# [Problem]
Among the lines below, list those containing the string "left".

# [Given material]

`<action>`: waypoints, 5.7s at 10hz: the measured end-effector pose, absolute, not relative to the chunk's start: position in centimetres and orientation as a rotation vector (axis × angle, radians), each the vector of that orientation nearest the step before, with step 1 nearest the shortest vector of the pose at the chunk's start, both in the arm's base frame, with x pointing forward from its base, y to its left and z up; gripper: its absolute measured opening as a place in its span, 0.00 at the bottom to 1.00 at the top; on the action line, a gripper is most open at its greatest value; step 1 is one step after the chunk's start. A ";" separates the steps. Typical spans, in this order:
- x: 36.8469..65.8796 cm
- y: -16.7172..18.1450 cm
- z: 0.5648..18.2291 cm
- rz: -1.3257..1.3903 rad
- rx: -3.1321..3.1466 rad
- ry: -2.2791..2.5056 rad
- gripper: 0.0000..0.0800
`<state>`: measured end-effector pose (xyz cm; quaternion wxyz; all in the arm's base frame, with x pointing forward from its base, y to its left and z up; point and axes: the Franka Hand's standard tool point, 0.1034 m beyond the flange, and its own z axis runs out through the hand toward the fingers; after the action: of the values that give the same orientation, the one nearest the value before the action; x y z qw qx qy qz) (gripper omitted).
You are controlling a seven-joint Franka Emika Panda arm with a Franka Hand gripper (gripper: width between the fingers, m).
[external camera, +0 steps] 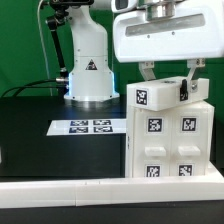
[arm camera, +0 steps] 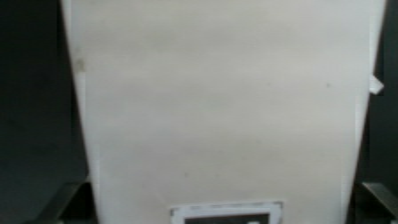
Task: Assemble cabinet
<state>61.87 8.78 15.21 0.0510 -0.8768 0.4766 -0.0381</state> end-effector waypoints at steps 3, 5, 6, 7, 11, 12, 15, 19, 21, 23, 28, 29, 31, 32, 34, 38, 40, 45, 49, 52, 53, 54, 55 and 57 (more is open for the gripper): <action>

# [Written solution]
`<action>`: waypoints, 5.7s at 10hz: the measured end-effector pose, absolute, not relative to the chunk's start: position in centimetres and orientation as a rotation vector (axis × angle, radians), each the vector of that orientation nearest the step before, with step 1 nearest the shortest vector of the pose at the chunk's start, both in the arm's base frame, with x pointing forward from its base, y to its left and z up; gripper: its absolute measured opening as a place in its span, 0.00 at the bottom to 1.00 at the top; on the action line, a gripper is most open at its greatest value; step 1 is one step after the chunk's start. A ";" separates the steps. Typical spans, in this order:
`<state>`: measured end-effector pose (xyz cm; quaternion wxyz; all in the arm's base frame, with x pointing forward from its base, y to its left and z up; point and axes: the Franka Hand's standard tool point, 0.1034 m beyond the flange, and its own z axis runs out through the hand toward the fingers; after the action: of the values that give the same orientation, the one nearest the value before the action; x y z qw qx qy qz) (gripper omitted).

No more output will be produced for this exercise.